Should care homes be monitored with hidden cameras?
Lawrence McGinty
Former Science and Medical Editor
Imagine you're looking for a care home for your mother. You find one that looks good - purpose built, pretty light and airy, and even rated as "excellent" by the watchdog the Care Quality Commission.
What would you think if you knew that the CQC might use hidden cameras to check whether the care your mum received was up to scratch or whether she was being abused? An invasion of privacy? Or a regrettably necessary precaution?
Well, the CQC wants to know what you think because it is seriously considering introducing hidden cameras as part of its new system of inspections being introduced next year.
It was, of course, hidden cameras that uncovered the scandal at Winterbourne View. And two years ago, when Jane Worroll was worried about mysterious bruises on her mothers body, she bought a hidden camera and put it in her mothers room at the Ash Court Care Centre. The video she obtained sent a care worker to jail for abuse.
So hidden cameras can reveal poor, even horrifying care. But is that worth the threat to your loved one's privacy?
The CQC is also beefing up its inspections in two other ways.
First they are going to reorganise so their inspectors specialise just on care homes. Up to now they've inspected not just care homes, but other health providers. From next Spring, they will be dedicated to care homes.

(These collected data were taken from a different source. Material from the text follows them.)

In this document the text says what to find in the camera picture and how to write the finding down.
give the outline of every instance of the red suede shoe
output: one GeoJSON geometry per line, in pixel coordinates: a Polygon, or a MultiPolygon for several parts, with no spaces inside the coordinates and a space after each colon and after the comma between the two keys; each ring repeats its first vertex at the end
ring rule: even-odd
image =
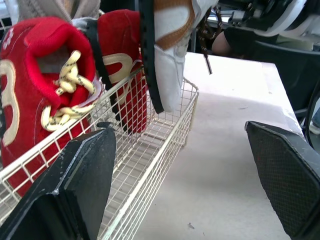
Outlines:
{"type": "MultiPolygon", "coordinates": [[[[87,24],[96,69],[110,90],[142,65],[140,14],[127,9],[107,12],[87,24]]],[[[110,97],[116,119],[129,133],[140,133],[147,125],[147,83],[138,74],[110,97]]]]}
{"type": "MultiPolygon", "coordinates": [[[[39,17],[13,26],[4,37],[0,53],[2,107],[6,132],[1,141],[2,163],[6,167],[41,142],[69,119],[90,111],[101,93],[87,38],[69,23],[56,17],[39,17]],[[42,73],[43,57],[65,47],[67,55],[57,73],[42,73]]],[[[82,120],[84,128],[89,126],[82,120]]],[[[81,124],[71,134],[82,133],[81,124]]],[[[69,134],[57,142],[62,149],[69,134]]],[[[56,144],[25,165],[35,180],[55,160],[56,144]]],[[[23,196],[32,181],[21,169],[8,179],[23,196]]]]}

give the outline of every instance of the brown shoelace
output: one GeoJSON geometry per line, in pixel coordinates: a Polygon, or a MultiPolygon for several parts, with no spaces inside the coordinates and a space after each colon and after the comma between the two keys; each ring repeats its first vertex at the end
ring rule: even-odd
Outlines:
{"type": "Polygon", "coordinates": [[[208,49],[206,45],[206,39],[207,40],[214,40],[221,32],[222,32],[222,17],[221,17],[221,9],[220,7],[214,7],[215,14],[218,18],[218,24],[217,24],[217,29],[216,32],[213,32],[211,27],[208,24],[208,17],[210,16],[211,13],[211,8],[206,11],[203,19],[199,22],[196,31],[198,33],[198,38],[199,42],[201,45],[201,52],[205,57],[206,64],[208,66],[209,73],[212,74],[212,69],[210,62],[208,60],[208,49]]]}

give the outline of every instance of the white sneaker
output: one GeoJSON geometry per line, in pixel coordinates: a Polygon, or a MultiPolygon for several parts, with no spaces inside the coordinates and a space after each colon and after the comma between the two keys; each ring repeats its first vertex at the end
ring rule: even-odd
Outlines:
{"type": "Polygon", "coordinates": [[[141,51],[157,113],[172,112],[178,105],[191,32],[217,3],[218,0],[140,0],[141,51]]]}

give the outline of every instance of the number 3
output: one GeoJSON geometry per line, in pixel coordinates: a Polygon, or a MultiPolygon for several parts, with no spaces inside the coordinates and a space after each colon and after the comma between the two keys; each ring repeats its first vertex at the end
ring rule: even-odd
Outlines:
{"type": "Polygon", "coordinates": [[[20,109],[15,94],[16,69],[12,61],[0,60],[0,76],[3,75],[6,75],[7,83],[1,94],[2,108],[11,106],[13,115],[12,123],[5,131],[2,139],[3,145],[6,147],[15,140],[20,123],[20,109]]]}

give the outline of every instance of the white wire basket
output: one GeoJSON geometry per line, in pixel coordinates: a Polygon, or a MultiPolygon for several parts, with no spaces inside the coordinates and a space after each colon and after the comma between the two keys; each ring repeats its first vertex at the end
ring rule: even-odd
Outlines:
{"type": "MultiPolygon", "coordinates": [[[[184,79],[180,103],[174,112],[156,114],[146,92],[146,129],[140,133],[125,132],[121,122],[116,120],[112,112],[110,96],[117,94],[120,88],[124,89],[134,78],[137,85],[142,85],[143,81],[137,80],[139,72],[141,74],[141,68],[111,90],[105,91],[95,108],[82,118],[87,118],[90,125],[84,128],[81,124],[81,134],[89,129],[98,130],[96,125],[99,122],[111,122],[117,140],[111,190],[98,234],[99,240],[133,239],[172,162],[180,148],[186,144],[192,125],[199,93],[195,85],[184,79]]],[[[142,86],[131,86],[128,94],[136,87],[142,86]]],[[[17,190],[28,181],[34,182],[38,171],[29,172],[26,164],[41,156],[43,165],[39,171],[47,168],[61,152],[58,139],[67,133],[71,138],[76,137],[72,136],[71,129],[79,125],[82,119],[71,120],[0,171],[0,225],[21,199],[17,190]],[[52,145],[56,145],[57,153],[46,159],[43,152],[52,145]],[[8,183],[8,178],[21,169],[27,174],[28,179],[13,189],[8,183]]]]}

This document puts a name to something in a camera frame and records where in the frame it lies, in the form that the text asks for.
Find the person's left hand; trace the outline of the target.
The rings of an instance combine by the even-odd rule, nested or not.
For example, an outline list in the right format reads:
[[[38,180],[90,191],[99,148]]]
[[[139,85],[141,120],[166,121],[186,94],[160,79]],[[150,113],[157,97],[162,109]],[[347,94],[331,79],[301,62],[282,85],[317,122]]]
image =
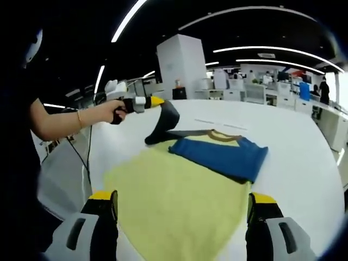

Perhaps even more important they are going to build an army of citizen inspectors. They call them experts by experience. They are people who know what care homes are like because they have lived in one or have relatives who have. The CQC currently has about 300 of them and they want to expand the army to around 1000.
More and more people are living in care homes and, in my book, the inspectors can get as tough as they like to make sure those people are well looked after.